9:36am Or, the longest working hours in western Europe perhaps:Britons are among the hardest working people in Europe, with only Romanians and Bulgarians putting in longer hours, according to a new report.
Workers in full-time jobs put in an average of 41.4 hours every week last year - almost two hours more than the average among the 15 original members of the European Union. Only workers in Romania and Bulgaria work longer at an average of 41.7 hours a week.
That's from this report by an EU funded pressure group. The result is vaguely interesting I suppose but only vaguely. For they've entirely left out a huge part of working life.
Almost all of us work both in the formal economy, which is what they are measuring above. However, we also do a great deal of work in the unrecorded economy: that work that we do unpaid in our own homes.
We cook and we clean and we wipe the baby's bottom and all that sort of stuff: maintain the car, dig the allotment, clean out the gutters and so on.
If we want to know about the true working week then we need to look at both the paid work in that formal economy and the amount of unpaid work that is being done in the home. As this report doesn't in fact look at that other side, there's not actually much useful that we can say about the true working burden.

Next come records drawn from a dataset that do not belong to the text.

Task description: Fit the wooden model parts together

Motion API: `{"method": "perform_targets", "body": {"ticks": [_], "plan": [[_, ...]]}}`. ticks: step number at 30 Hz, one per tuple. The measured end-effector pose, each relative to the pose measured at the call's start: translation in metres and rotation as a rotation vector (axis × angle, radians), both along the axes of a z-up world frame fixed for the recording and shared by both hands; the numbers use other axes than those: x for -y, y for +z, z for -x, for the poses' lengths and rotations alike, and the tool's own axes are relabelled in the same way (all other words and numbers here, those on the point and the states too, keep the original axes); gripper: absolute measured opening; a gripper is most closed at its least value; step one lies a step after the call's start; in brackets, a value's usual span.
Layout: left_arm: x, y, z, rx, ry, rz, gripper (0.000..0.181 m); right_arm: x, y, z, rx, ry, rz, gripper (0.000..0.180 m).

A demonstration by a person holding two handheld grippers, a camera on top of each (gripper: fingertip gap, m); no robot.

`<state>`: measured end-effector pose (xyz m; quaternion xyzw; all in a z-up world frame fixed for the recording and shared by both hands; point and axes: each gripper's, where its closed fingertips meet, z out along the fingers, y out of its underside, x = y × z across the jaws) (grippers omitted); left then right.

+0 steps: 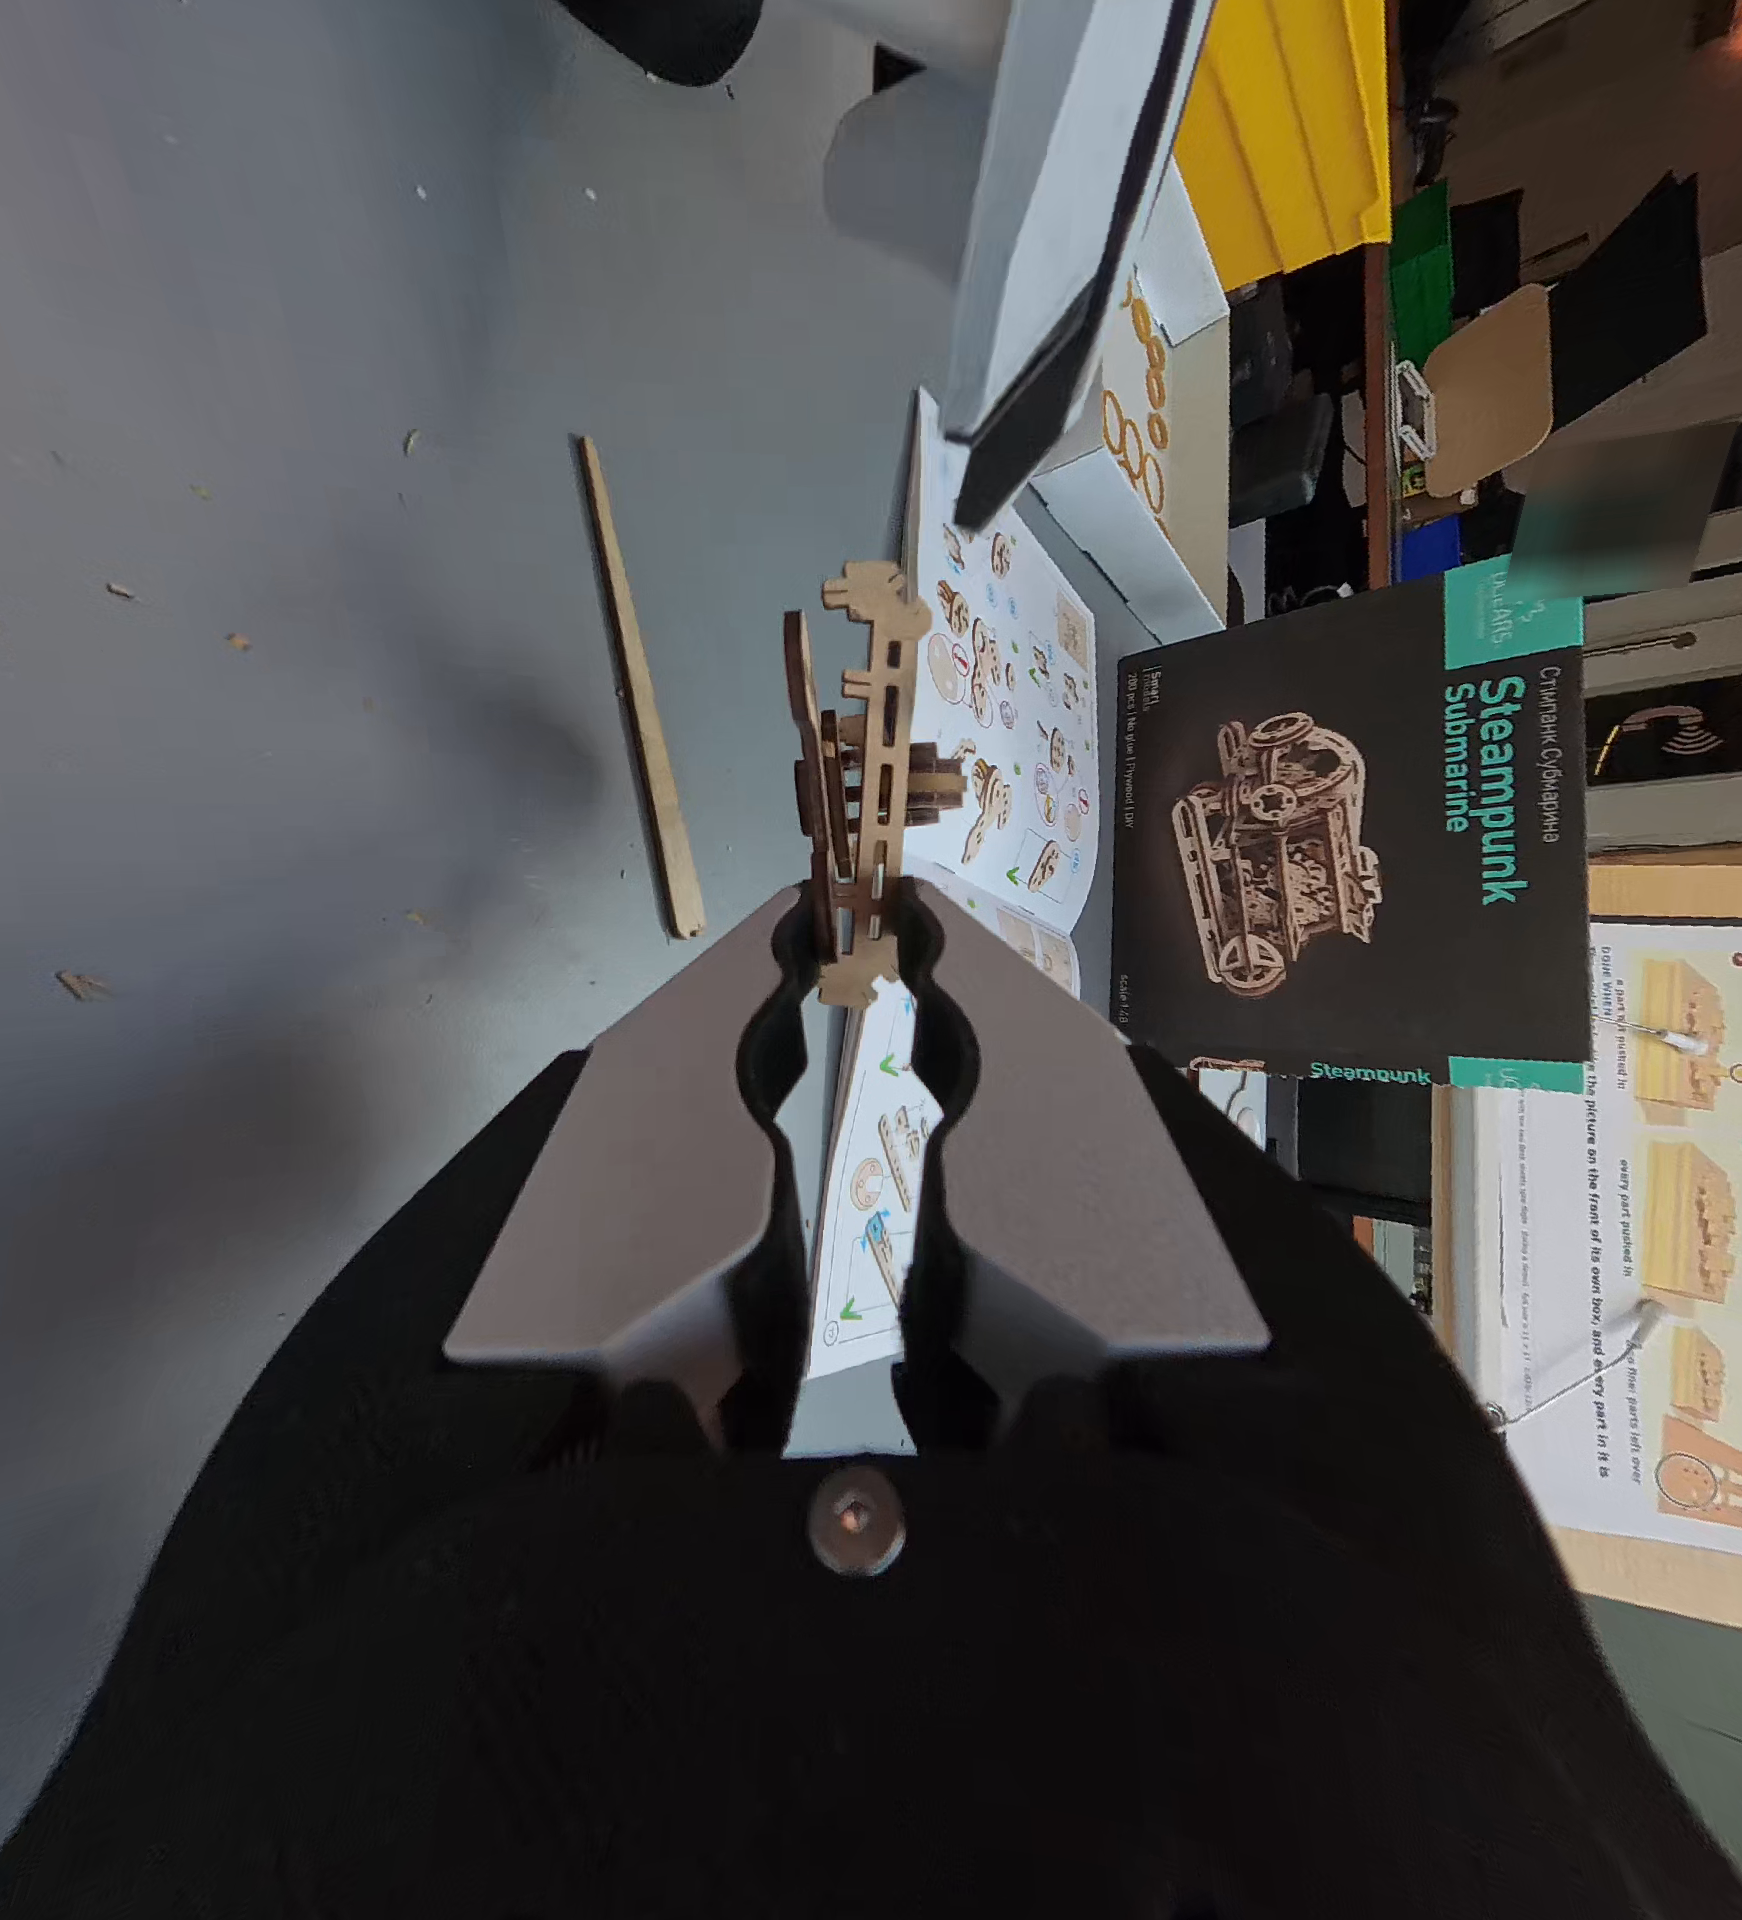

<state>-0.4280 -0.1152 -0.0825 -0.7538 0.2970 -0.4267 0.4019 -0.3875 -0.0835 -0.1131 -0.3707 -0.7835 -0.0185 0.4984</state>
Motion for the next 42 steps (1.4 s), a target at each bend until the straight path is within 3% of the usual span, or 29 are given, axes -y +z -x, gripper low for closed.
{"method": "perform_targets", "body": {"ticks": [7,15,31,42], "plan": [[0.004,0.002,-0.004,-0.324,0.052,-0.439,0.060,0.000,0.004,0.000,-0.009,-0.013,-0.001,0.014],[-0.004,-0.014,-0.021,-0.671,0.089,-0.767,0.056,0.007,0.007,0.000,-0.025,0.005,0.049,0.014],[-0.003,-0.022,-0.028,-0.765,0.051,-0.874,0.018,0.014,0.003,0.001,-0.011,0.035,0.087,0.015],[-0.004,-0.024,-0.028,-0.751,0.058,-0.853,0.019,0.012,0.004,0.001,-0.002,0.015,0.047,0.014]]}}
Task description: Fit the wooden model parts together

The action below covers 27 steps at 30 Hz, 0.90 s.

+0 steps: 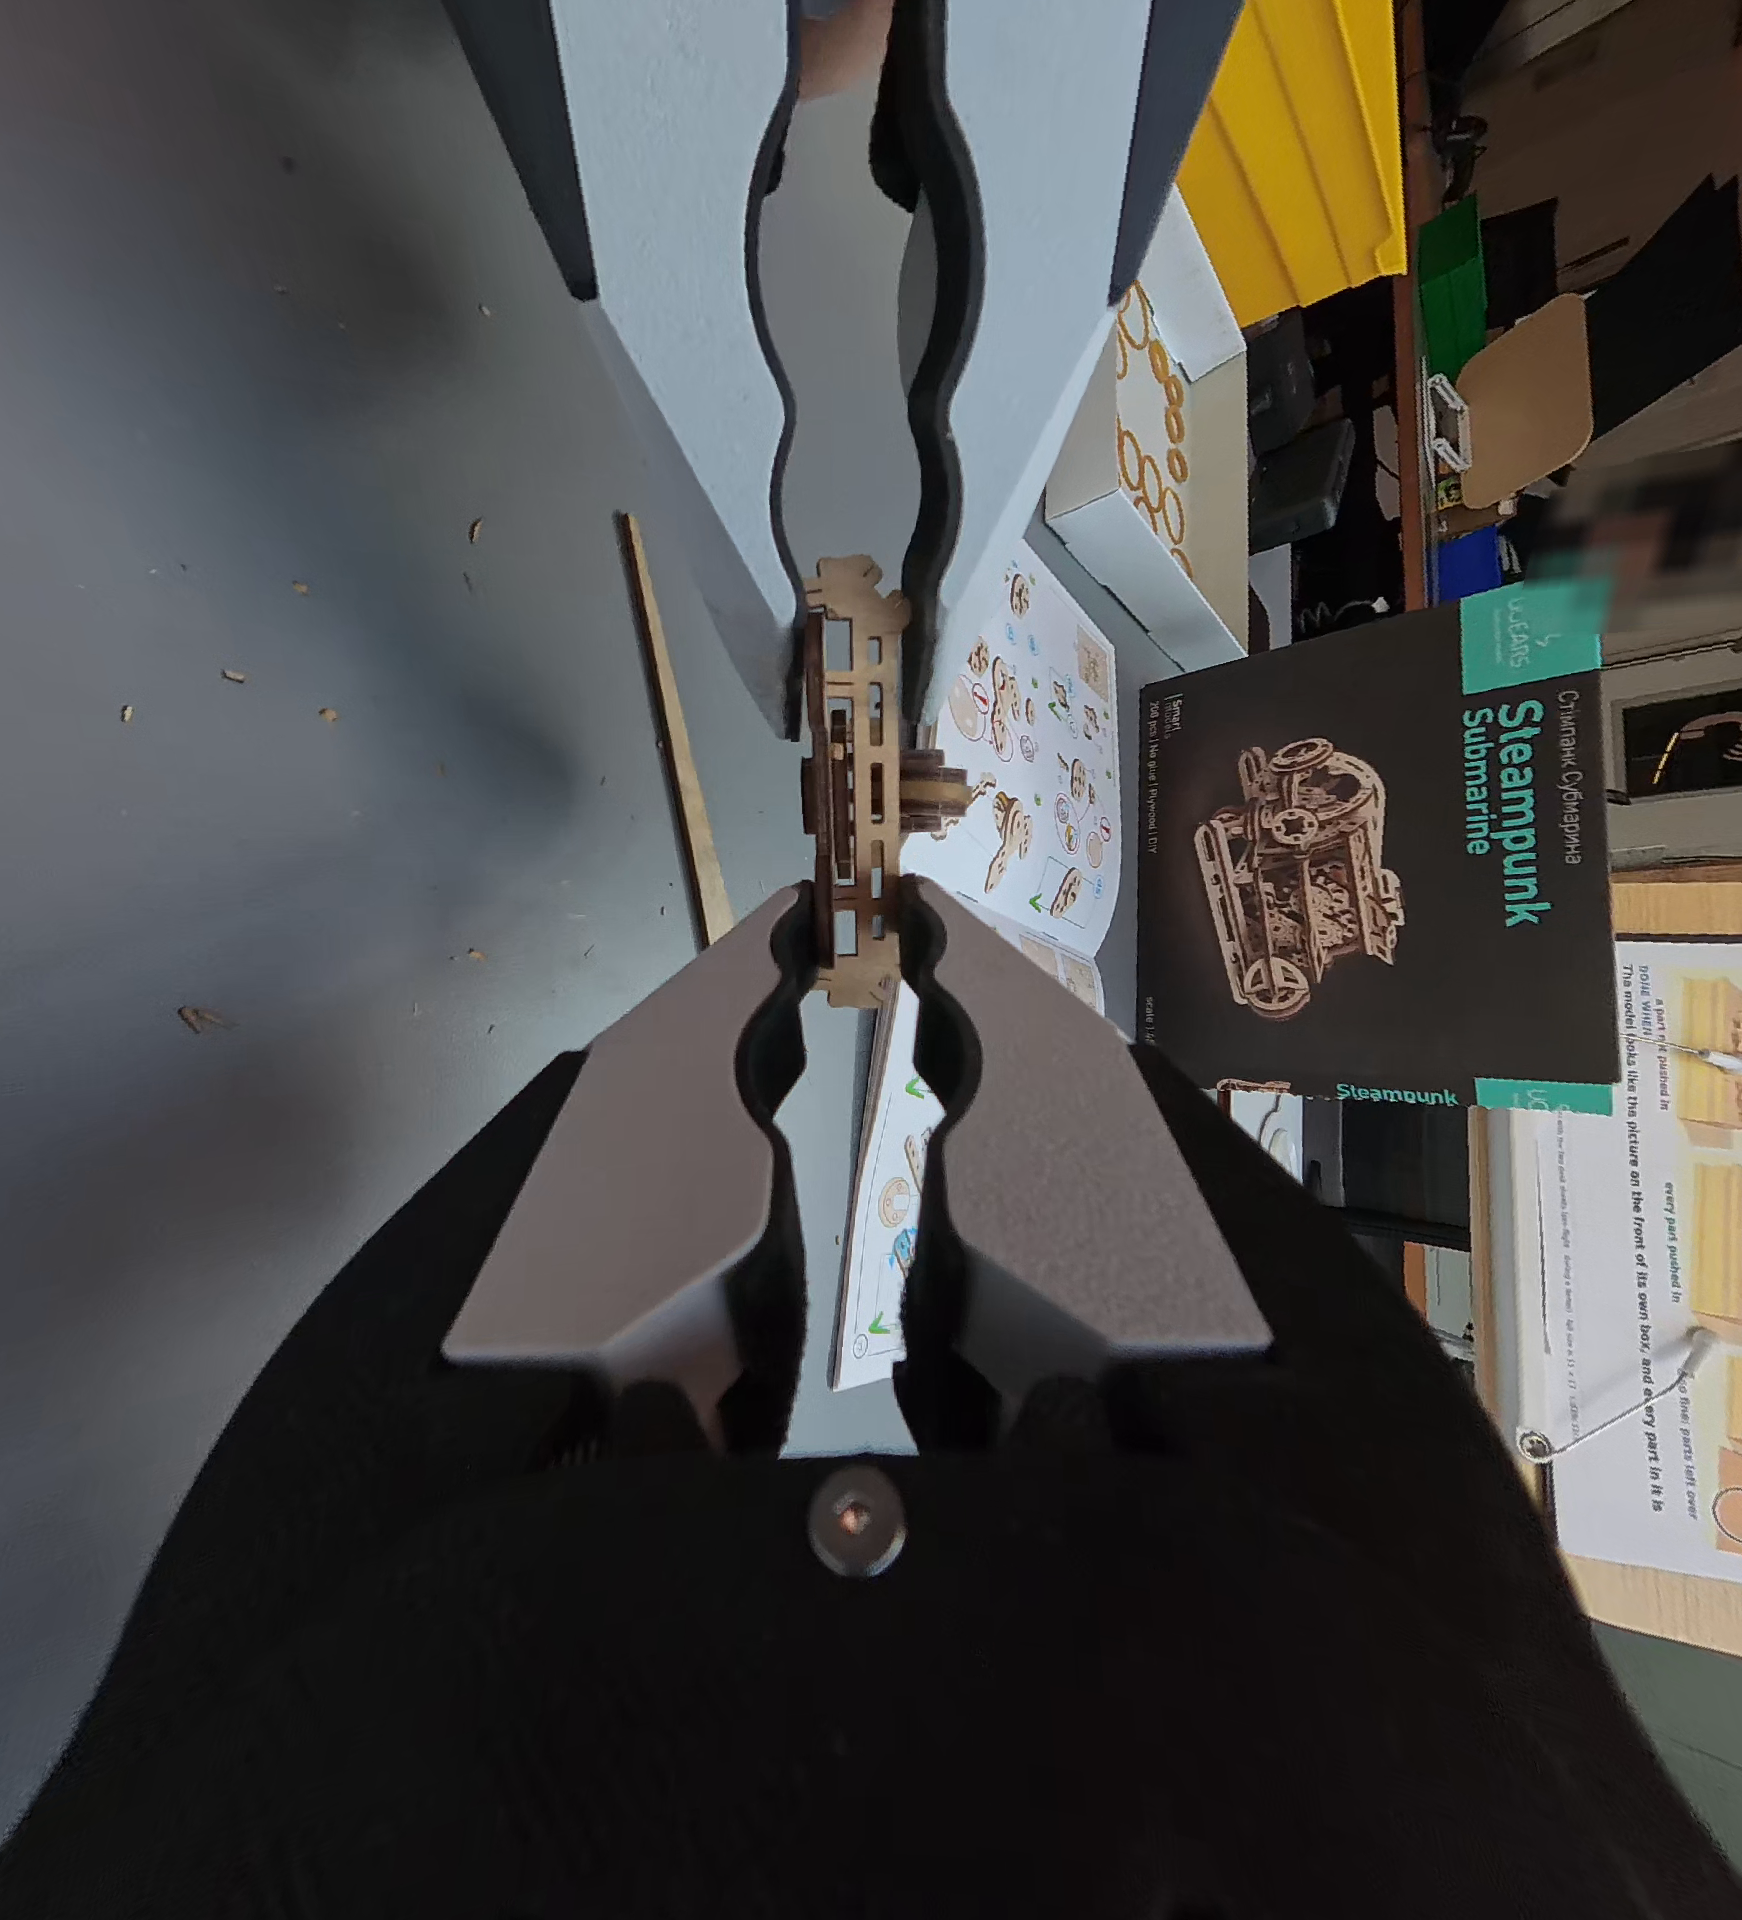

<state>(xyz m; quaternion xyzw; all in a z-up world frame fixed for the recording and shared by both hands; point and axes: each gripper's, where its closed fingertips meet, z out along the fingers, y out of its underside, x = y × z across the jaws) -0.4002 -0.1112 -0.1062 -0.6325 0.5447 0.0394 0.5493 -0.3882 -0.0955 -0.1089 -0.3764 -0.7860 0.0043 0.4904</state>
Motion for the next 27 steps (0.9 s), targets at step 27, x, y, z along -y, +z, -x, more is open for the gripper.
{"method": "perform_targets", "body": {"ticks": [27], "plan": [[0.000,0.013,-0.003,0.110,0.008,0.009,0.024,-0.005,0.014,0.003,-0.042,-0.064,-0.148,0.013]]}}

The importance of this? If we look purely at the paid working hours then German women (to take an example) work shorter hours than do American. If we also account for the domestic hours then American women actually work fewer hours than the German. They work more for cash and then purchase (usually via technology rather than the labour of others) that domestic labour.
Until people start measuring work and working hours properly it's best to ignore their bleating.